The answer is economics. When you want to sell a product, it makes sense to
fine-tune it as much as possible to the largest, most profitable market, and
then re-use the product infrastructure (e.g. production, design, marketing,
delivery) to other markets.

For a very long time, starting with the British empire, the largest, most
affluent market has been English speaking, and since the end of WWII it was
the US.

This lead to the emergence of a US-focussed music industry that resells its
goods in the rest of the world . A similar phenomenon is at play in other
domains like films. As US customers can always easily access products tailored
to their preferences, which includes a strong preference for English-language
lyrics, it has become economically essentially impossible to be globally
successful with (non-instrumental) pop music that is not sung in English. This
is a self-reinforcing phenomenon.

Interestingly, the dominance of English as voice of pop-music, evaporates as
soon as instrumental music is considered: Techno, House, DnB, Dubstep etc
shows no dominance of native speakers of English.

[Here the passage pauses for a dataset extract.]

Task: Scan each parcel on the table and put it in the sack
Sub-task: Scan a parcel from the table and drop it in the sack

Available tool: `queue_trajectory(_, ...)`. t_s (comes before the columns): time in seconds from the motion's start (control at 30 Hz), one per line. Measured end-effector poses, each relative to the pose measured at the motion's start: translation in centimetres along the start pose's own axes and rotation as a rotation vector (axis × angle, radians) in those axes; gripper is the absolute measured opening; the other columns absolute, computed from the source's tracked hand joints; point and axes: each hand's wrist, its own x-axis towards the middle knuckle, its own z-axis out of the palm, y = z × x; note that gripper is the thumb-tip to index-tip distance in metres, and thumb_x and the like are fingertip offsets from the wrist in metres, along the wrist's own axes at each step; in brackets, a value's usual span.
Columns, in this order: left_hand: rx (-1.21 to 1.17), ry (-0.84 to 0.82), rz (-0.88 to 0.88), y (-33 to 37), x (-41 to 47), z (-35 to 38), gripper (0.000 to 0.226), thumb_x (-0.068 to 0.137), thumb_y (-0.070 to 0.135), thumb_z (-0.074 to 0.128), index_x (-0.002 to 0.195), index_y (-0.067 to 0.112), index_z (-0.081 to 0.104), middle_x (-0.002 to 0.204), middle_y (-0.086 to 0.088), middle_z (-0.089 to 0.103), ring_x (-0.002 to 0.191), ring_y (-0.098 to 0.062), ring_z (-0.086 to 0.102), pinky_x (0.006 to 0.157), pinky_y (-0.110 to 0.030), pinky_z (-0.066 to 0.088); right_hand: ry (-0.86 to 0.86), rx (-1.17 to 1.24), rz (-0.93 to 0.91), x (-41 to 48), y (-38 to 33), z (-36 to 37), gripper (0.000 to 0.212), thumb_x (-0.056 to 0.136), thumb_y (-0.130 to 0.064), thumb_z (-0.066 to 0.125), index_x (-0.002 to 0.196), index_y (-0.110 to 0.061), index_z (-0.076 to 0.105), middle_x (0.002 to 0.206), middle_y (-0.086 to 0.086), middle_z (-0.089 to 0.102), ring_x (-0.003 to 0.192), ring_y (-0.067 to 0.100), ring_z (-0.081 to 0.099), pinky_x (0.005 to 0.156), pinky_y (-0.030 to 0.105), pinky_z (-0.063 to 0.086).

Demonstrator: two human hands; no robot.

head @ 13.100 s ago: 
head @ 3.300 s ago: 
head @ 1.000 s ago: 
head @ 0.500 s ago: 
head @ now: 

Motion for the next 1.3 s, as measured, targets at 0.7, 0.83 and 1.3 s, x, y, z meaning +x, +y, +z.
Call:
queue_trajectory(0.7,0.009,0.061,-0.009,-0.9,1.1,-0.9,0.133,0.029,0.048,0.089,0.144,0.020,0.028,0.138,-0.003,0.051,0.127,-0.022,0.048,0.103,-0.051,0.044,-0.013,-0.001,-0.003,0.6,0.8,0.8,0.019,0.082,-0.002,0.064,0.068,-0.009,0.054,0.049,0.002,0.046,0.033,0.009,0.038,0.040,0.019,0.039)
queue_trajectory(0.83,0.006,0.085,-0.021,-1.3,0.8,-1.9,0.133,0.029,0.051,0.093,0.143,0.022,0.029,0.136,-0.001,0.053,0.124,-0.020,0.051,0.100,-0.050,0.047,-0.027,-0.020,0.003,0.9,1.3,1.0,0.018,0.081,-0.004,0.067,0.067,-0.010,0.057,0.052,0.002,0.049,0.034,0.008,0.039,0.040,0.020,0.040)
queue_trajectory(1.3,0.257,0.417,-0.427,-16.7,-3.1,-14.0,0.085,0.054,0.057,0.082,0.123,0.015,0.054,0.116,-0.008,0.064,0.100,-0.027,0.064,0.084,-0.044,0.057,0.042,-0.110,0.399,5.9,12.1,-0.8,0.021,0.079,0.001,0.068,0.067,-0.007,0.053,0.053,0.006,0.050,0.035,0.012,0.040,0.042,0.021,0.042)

For a variety of reasons, I expect that English will not be as dominant in the
future:

\- Rise China as biggest, most affluent unified market for pop-music. This
will lead to a preference of the Chinese customer for music. This market will
be so large and lucrative as to compensate for the lack of Chinese as second-
language, which is powerful for English.

\- The massive lowering of the cost of music production, marketing and (in
particular) distribution. The more cheaply we can produce music, the more it
makes economic sense to target niche markets.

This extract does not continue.